Israel president calls Sudanese leaders for 'direct talks'
Israel President Issac Herzog phoned leaders in Sudan and proposed holding direct meetings between officials from the two countries, Israeli daily Yedioth Ahronoth said on Wednesday.
The move is said to be a response to Sudanese judoka Mohamed Abdalrasool's refusal to compete against Israeli opponent Tohar Butbul in the Tokyo Olympics.
While Abdalrasool did not make a public statement about his decision, Butbul said his team was told the Sudanese judoka had a shoulder injury. The Israeli judoka and his team were not convinced by this explanation.
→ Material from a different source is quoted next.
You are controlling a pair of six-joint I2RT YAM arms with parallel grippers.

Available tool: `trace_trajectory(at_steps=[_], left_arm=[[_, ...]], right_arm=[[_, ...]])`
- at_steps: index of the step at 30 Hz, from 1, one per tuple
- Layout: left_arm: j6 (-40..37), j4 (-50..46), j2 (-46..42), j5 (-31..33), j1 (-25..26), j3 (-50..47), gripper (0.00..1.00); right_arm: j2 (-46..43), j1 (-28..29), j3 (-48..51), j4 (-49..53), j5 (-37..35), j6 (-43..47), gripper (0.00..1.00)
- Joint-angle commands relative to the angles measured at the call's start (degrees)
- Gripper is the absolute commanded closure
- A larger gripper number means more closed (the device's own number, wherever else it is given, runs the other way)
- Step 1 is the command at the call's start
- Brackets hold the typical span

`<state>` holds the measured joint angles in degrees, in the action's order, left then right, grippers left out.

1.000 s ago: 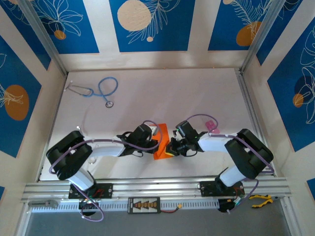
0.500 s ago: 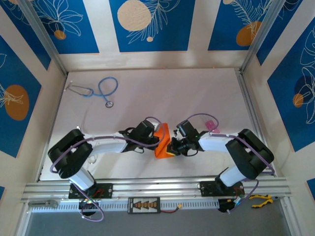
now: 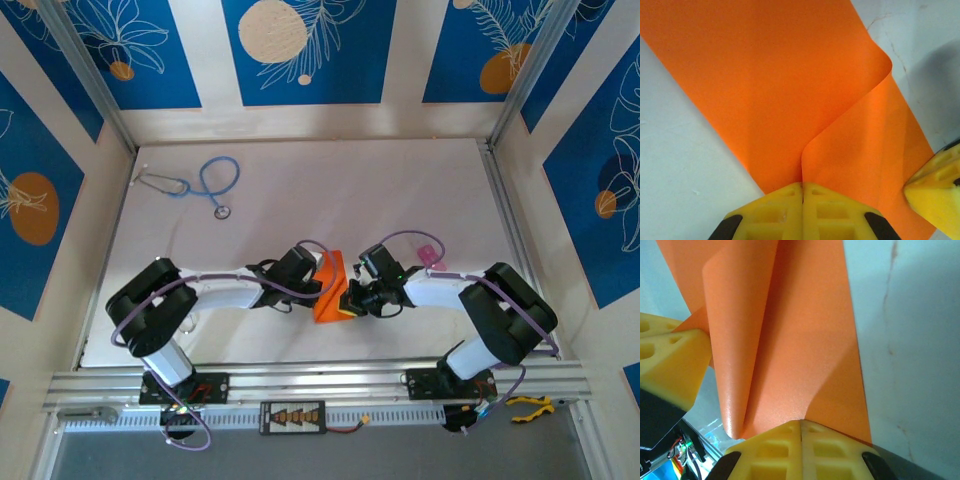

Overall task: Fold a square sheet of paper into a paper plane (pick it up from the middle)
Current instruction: Fold the triangle a second time at the center of the table.

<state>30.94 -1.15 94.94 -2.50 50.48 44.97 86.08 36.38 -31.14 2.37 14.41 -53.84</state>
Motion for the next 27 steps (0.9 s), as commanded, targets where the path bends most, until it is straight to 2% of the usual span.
trace_trajectory(at_steps=[1, 11, 20, 27], left_arm=[[-1.36, -1.05, 1.13, 0.79, -0.78, 1.67, 1.00], [-1.54, -0.83, 1.35, 0.04, -0.73, 1.87, 1.00], [-0.95, -0.17, 1.23, -0.75, -0.78, 1.16, 1.00], [-0.69, 0.36, 1.44, -1.10, -0.73, 1.16, 1.00]], right_arm=[[1.28, -0.43, 0.27, 5.93, -2.42, 1.00, 1.00], [1.41, -0.43, -0.24, 5.96, -2.20, 1.04, 1.00], [-2.02, 0.22, -0.80, 3.03, -0.22, 0.49, 1.00], [0.83, 1.28, -1.04, 2.26, -1.07, 0.06, 1.00]])
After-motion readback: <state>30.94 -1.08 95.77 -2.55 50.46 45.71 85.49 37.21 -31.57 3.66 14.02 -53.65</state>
Both sides said they want to sign a peace agreement soon, the report added.
The call was the first official contact between Israeli and Sudanese officials since the new Israeli government, led by Naftali Bennett, took office.
Despite Sudan joining the US-led "Abraham Accords" normalisation process in October, Khartoum believes that Washington has failed to live up to its commitments, according to high-level insiders, with money for Sudanese farming and tech initiatives still yet to appear.
Though Khartoum only signed the so-called Abraham Accords in January, despite officially agreeing to normalise ties in October 2020.
It was the third Arab nation to do so during Trump's normalisation push last year, after the UAE and Bahrain. Morocco also established ties with Israel.
In exchange for agreeing to the rapprochement, Khartoum was taken off the US' "State Supporters of Terrorism" blacklist.